Para Gordon, la falta de dinero es un impedimento para adquirir cultura y para escribir refinadamente: envidia no sólo el dinero ajeno, sino las oportunidades académicas y editoriales que ello supone: “invención, energía, ingenio, estilo, encanto… Todo tiene su precio, que por supuesto hay que pagar”. Se supone de la clase media, el “más deprimente de todos los estratos”: enriquecido por una generación, la fortuna familiar apenas ha durado cincuenta años: “la nobleza sin tierras”. Esa apatía ante la vida, derivada de la ausencia de dinero, se advierte en la falta de descendencia, pues “las personas vitales de verdad, tanto si tienen dinero como si no, se multiplican casi de manera tan espontánea como los animales”, pero la familia de Gordon llevaba muchas muertes y ningún nacimiento.

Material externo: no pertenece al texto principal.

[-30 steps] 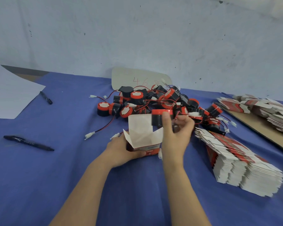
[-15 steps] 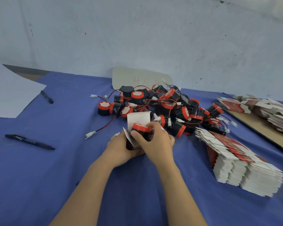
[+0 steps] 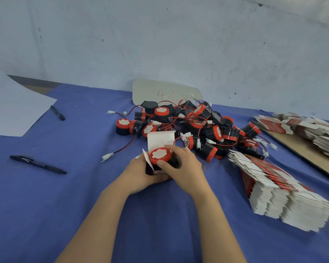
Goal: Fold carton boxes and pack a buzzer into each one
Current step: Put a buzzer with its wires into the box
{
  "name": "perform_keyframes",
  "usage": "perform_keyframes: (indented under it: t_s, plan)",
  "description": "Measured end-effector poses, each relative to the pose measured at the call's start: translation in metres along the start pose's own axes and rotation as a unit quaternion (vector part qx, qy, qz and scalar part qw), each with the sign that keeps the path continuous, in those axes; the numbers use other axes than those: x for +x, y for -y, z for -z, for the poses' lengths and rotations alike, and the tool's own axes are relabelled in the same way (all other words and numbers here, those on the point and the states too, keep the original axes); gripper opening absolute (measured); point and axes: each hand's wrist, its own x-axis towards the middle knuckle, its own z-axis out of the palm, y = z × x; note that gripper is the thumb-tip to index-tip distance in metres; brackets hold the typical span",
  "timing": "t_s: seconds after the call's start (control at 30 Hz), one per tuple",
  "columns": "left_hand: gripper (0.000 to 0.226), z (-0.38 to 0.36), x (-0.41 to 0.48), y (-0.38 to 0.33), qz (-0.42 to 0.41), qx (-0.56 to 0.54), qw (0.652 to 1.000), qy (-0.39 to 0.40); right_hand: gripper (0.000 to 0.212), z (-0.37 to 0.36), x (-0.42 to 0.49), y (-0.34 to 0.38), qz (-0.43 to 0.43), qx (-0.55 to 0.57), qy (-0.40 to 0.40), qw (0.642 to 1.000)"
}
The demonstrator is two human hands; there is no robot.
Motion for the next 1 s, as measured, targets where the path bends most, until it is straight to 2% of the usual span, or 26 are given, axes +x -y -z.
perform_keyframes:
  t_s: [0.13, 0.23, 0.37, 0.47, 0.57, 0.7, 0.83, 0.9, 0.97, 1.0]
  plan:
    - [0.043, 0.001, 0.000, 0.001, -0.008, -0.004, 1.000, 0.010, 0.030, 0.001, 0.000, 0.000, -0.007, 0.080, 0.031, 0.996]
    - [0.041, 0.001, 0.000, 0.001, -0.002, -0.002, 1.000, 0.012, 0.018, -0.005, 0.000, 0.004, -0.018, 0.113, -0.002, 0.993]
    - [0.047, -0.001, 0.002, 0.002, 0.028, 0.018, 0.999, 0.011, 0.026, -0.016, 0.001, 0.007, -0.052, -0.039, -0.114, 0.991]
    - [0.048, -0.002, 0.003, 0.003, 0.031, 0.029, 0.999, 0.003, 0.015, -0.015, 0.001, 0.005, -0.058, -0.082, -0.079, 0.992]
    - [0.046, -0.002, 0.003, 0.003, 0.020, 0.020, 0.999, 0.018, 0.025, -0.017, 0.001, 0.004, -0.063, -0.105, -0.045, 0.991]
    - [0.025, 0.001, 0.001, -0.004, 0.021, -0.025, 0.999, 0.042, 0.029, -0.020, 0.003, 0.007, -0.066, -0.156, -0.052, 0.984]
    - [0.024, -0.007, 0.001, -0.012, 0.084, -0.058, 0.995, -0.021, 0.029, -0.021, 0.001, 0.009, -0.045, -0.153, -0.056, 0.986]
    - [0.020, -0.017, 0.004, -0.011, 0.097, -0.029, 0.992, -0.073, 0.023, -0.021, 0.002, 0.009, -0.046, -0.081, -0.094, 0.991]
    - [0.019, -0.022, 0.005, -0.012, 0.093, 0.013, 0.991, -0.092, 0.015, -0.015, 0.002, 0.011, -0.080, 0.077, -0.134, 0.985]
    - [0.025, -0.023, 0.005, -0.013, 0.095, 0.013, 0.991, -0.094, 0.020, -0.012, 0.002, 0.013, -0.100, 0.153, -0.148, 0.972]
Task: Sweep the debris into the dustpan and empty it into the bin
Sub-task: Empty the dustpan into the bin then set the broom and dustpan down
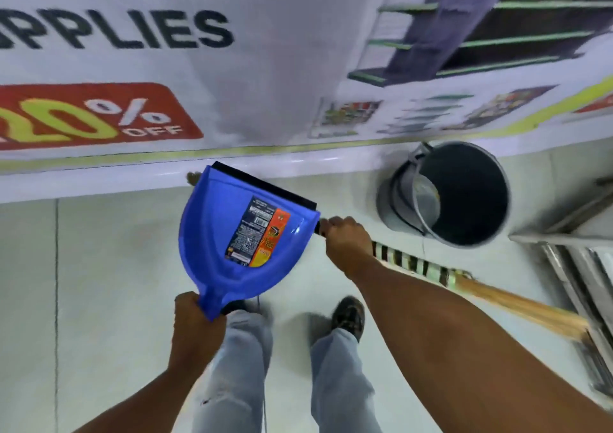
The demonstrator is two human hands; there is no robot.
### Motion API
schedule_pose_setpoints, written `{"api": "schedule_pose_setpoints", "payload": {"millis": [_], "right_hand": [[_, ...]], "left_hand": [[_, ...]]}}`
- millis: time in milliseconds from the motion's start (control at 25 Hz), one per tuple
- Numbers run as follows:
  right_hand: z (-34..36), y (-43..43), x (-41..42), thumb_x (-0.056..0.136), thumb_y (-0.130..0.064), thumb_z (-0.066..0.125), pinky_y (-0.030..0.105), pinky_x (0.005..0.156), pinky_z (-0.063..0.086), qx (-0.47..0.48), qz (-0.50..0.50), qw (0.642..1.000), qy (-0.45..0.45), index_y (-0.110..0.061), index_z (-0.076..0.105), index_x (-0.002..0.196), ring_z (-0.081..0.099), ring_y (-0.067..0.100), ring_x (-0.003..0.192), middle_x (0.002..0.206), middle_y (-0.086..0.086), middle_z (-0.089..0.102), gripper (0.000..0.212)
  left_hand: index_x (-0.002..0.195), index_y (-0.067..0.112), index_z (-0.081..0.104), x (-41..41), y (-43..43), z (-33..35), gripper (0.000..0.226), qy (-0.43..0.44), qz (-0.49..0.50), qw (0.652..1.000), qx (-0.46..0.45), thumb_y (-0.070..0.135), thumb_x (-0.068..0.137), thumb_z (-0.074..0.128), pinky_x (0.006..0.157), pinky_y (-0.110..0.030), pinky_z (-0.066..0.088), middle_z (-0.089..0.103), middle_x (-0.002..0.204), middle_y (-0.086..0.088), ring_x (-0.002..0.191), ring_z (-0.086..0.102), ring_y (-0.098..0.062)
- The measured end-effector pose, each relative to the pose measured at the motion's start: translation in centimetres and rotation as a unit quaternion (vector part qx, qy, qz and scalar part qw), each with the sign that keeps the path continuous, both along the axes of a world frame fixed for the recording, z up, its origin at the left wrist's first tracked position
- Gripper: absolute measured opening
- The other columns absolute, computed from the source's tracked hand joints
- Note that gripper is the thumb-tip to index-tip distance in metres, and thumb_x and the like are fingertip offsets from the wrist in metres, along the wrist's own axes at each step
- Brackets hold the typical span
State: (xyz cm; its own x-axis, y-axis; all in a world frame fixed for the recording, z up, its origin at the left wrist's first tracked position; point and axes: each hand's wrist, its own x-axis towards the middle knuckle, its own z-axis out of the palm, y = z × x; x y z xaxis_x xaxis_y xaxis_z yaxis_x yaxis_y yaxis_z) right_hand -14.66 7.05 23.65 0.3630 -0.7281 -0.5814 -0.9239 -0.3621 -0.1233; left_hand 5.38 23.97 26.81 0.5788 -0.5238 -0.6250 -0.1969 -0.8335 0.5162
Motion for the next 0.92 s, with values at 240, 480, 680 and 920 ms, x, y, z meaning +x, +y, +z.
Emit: {"api": "schedule_pose_setpoints", "payload": {"millis": [240, 480, 680, 920], "right_hand": [[-9.1, -8.1, 14.9, 0.087, -0.001, 0.045, 0.039, 0.088, 0.049, 0.003, 0.031, 0.998, -0.061, -0.012, 0.058, 0.122, 0.056, 0.037, 0.11, 0.117, 0.017, 0.065, 0.039], [-22.6, -12.1, 23.0, 0.087, 0.002, 0.043, 0.041, 0.09, 0.049, -0.042, 0.125, 0.99, -0.044, -0.014, 0.058, 0.126, 0.06, 0.039, 0.107, 0.114, 0.02, 0.067, 0.045], [-29.6, -12.9, 26.1, 0.089, 0.001, 0.044, 0.039, 0.091, 0.048, -0.044, 0.114, 0.992, -0.035, -0.013, 0.058, 0.127, 0.059, 0.039, 0.108, 0.116, 0.022, 0.066, 0.043], [-24.2, -8.9, 19.1, 0.089, -0.002, 0.046, 0.023, 0.091, 0.045, -0.005, -0.146, 0.981, -0.129, -0.007, 0.056, 0.129, 0.058, 0.025, 0.109, 0.126, 0.021, 0.062, 0.042]], "left_hand": [[0.071, 0.011, 0.029, 8.8, 0.7, -9.1, 0.039, -0.026, 0.106, 0.993, 0.042, -0.017, 0.069, 0.056, 0.049, -0.031, 0.034, 0.036, 0.075, -0.008, 0.061, 0.041, -0.03], [0.084, 0.007, 0.036, 9.8, 1.4, -21.7, 0.033, 0.003, 0.119, 0.99, 0.082, 0.005, 0.061, 0.06, 0.064, -0.042, 0.044, 0.038, 0.076, 0.003, 0.07, 0.05, -0.035], [0.085, 0.014, 0.035, 9.6, 1.0, -28.3, 0.035, 0.021, 0.109, 0.99, 0.087, -0.003, 0.07, 0.061, 0.065, -0.038, 0.042, 0.037, 0.076, 0.009, 0.071, 0.047, -0.031], [0.08, 0.01, 0.036, 7.3, -1.6, -25.0, 0.029, 0.065, 0.07, 0.99, 0.106, -0.008, 0.071, 0.058, 0.052, -0.027, 0.034, 0.041, 0.081, -0.004, 0.074, 0.045, -0.028]]}}
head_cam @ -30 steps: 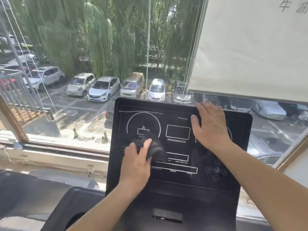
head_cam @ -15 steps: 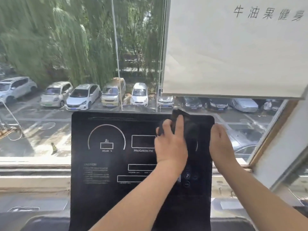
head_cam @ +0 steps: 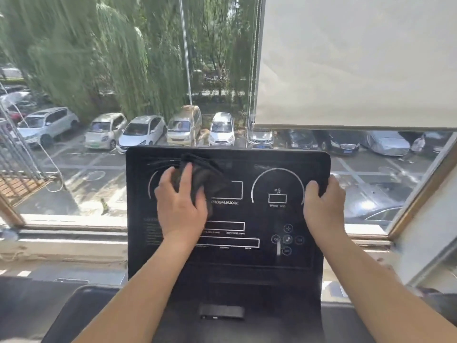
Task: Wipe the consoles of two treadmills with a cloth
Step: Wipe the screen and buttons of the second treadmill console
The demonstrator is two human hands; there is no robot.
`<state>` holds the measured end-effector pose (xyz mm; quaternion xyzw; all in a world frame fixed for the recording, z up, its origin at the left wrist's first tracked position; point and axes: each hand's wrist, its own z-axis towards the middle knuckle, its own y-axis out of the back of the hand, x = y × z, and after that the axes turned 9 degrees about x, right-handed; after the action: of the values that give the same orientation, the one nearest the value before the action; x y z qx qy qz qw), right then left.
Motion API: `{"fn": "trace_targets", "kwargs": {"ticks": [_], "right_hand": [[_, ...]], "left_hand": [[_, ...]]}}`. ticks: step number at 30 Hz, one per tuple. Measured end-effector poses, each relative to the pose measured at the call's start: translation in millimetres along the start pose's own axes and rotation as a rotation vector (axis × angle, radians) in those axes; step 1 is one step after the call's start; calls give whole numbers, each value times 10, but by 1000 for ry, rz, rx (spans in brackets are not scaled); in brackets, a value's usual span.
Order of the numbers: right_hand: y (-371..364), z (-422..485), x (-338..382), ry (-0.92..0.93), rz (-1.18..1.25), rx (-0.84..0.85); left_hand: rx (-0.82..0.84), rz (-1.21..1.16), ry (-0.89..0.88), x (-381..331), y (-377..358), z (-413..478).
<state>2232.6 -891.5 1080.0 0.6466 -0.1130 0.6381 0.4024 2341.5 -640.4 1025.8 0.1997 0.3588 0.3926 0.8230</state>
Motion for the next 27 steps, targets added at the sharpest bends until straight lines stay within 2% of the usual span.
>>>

En voz del personaje, Orwell comenta las obras de los escritores de moda de aquella temporada: señala como “estrellas muertas” a Yeats, Thomas, Hardy, entre otros; y como “fiascos recientes” a Eliot, Pound, Campbell y otros.

Con esta obra, Orwell redondea su concepto de la vagancia y los bajos fondos que ya mostrara, sin el mismo afán humorístico, en la notable Sin blanca en París y Londres (1933), donde el narrador indigente salta de un refugio a otro, pasando por la calle y listo para comer donde le permitan las circunstancias.

Que no muera… es una novela que termina en tragicomedia, más por la claudicación del personaje que por los actos que a ello le llevan. Orwell tenía una vena poco publicitada ante la inamovilidad literaria del Gran Hermano de 1984.